Again, our aim is that our analysis can be used as a counterexample to the practical common belief that overparameterization always mitigates forgetting and as a demonstration of a more nuanced interplay between overparameterization and task similarity. More generally, when doing theoretical research, we believe that one must start from the simplest models as we did, before addressing more complex scenarios as the reviewer rightly suggested.

Following this discussion, we now include these suggestions in the "Future work" section at the end of our revised manuscript.

If we have adequately addressed the reviewer's concerns, we kindly ask the reviewer to consider raising their score. If there are any remaining concerns, please let us know.

评论- Response to Authors

2023-11-23

I have read the authors' responses and appreciate their efforts in addressing my concerns and clarifying the scope and claims of their papers.

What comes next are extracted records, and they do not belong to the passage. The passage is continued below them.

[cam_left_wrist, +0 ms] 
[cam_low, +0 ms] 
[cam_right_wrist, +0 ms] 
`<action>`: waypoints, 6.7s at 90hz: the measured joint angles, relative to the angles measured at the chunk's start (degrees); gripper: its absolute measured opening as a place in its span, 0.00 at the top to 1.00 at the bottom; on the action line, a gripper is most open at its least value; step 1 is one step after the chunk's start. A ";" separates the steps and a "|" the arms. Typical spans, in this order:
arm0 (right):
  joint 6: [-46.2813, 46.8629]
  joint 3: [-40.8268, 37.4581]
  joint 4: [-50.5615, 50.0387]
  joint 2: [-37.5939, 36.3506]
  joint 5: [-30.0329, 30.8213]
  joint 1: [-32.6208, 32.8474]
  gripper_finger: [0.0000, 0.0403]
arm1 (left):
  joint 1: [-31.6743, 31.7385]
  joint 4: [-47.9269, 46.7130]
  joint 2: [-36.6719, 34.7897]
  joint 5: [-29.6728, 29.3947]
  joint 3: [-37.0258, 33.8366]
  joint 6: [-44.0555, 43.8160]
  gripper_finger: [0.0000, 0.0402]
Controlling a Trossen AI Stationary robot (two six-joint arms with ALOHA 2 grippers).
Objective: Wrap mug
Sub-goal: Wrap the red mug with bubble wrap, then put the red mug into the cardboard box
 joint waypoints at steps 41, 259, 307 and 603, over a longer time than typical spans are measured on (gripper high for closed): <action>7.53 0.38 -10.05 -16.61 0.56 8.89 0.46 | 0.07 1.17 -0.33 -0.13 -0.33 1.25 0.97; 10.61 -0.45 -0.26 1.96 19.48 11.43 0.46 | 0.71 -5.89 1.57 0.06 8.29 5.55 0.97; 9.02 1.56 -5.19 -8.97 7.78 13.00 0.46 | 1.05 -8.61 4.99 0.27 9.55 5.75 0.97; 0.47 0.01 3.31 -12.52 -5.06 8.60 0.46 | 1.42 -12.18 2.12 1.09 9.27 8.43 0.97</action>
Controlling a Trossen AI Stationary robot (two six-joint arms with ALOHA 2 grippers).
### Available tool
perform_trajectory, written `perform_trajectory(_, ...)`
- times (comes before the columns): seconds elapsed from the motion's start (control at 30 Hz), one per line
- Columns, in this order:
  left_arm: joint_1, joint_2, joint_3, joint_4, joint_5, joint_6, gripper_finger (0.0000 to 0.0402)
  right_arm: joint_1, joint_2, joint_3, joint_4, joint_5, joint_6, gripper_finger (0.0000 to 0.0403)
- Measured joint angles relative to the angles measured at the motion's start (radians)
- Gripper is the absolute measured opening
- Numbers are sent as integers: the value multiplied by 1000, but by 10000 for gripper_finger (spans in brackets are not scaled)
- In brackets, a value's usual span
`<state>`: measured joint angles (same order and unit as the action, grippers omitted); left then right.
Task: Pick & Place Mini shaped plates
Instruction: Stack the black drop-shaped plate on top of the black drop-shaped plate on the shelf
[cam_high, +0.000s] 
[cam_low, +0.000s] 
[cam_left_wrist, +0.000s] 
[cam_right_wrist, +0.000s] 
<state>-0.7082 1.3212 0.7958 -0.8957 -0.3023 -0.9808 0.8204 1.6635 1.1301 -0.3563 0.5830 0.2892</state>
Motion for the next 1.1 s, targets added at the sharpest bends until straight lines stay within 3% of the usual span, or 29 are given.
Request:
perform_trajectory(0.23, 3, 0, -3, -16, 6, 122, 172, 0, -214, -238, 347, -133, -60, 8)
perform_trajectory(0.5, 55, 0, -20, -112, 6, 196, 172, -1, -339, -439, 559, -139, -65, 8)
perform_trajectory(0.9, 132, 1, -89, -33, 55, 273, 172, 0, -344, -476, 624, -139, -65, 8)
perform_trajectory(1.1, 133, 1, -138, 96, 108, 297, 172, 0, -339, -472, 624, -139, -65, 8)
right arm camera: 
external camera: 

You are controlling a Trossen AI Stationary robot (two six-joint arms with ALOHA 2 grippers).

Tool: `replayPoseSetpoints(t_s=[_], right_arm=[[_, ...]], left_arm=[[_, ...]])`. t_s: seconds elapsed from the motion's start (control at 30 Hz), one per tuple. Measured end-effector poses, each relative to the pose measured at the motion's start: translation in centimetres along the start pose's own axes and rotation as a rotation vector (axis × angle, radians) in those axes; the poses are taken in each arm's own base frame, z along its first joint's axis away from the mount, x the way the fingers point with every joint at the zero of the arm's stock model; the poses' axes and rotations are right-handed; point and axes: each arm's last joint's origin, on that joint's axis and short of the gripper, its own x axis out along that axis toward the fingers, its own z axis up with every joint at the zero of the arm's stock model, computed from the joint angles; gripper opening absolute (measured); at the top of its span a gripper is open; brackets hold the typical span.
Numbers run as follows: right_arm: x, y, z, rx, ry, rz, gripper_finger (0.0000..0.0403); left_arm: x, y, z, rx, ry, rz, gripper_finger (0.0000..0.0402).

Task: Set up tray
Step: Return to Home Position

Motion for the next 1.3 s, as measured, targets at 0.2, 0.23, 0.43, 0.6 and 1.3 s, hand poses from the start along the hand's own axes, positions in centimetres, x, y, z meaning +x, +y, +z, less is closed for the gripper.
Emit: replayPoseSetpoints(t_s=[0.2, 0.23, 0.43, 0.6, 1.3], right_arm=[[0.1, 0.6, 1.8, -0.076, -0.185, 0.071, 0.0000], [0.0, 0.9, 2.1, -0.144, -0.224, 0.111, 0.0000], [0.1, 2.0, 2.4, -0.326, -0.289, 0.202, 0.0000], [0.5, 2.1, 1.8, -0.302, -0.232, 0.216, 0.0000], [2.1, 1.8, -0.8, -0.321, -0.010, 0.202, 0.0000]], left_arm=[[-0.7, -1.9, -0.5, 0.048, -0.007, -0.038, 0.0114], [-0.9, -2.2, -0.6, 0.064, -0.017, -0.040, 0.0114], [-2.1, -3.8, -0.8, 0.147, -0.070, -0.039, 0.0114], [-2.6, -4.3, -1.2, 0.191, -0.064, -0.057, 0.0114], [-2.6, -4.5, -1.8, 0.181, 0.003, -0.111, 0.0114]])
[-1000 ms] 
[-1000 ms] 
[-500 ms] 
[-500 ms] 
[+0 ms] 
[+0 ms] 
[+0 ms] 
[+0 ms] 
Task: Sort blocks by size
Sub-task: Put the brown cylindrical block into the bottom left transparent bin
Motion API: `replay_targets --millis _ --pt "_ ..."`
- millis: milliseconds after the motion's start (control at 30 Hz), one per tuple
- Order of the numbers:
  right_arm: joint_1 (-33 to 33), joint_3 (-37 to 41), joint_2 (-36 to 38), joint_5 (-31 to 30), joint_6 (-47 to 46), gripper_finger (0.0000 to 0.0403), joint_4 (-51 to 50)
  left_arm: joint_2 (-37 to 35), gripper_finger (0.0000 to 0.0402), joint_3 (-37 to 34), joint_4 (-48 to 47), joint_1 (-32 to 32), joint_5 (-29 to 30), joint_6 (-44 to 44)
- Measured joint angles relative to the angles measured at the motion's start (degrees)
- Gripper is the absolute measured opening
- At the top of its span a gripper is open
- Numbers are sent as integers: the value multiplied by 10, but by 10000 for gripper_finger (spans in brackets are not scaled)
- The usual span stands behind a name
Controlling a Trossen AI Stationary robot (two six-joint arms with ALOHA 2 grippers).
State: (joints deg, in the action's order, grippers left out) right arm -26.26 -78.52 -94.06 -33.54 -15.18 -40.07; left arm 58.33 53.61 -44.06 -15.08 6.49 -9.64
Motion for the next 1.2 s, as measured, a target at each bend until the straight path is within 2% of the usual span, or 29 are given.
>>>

While I find the findings interesting, they hinge on a particularly narrow definition of task similarity. This definition isn't widely accepted or realistic. I acknowledge that the authors present a counterexample to previous findings, but it's a specific instance with limited relevance in real-world scenarios. Previous research does not suggest that overparametrization always mitigates forgetting; rather, it appears to be a common occurrence in more realistic situations. The paper could gain significantly if it included some theoretical insights related to CNNs or alternative definitions of task similarity. However, as it stands, the paper’s focus is too narrow for an ICLR audience.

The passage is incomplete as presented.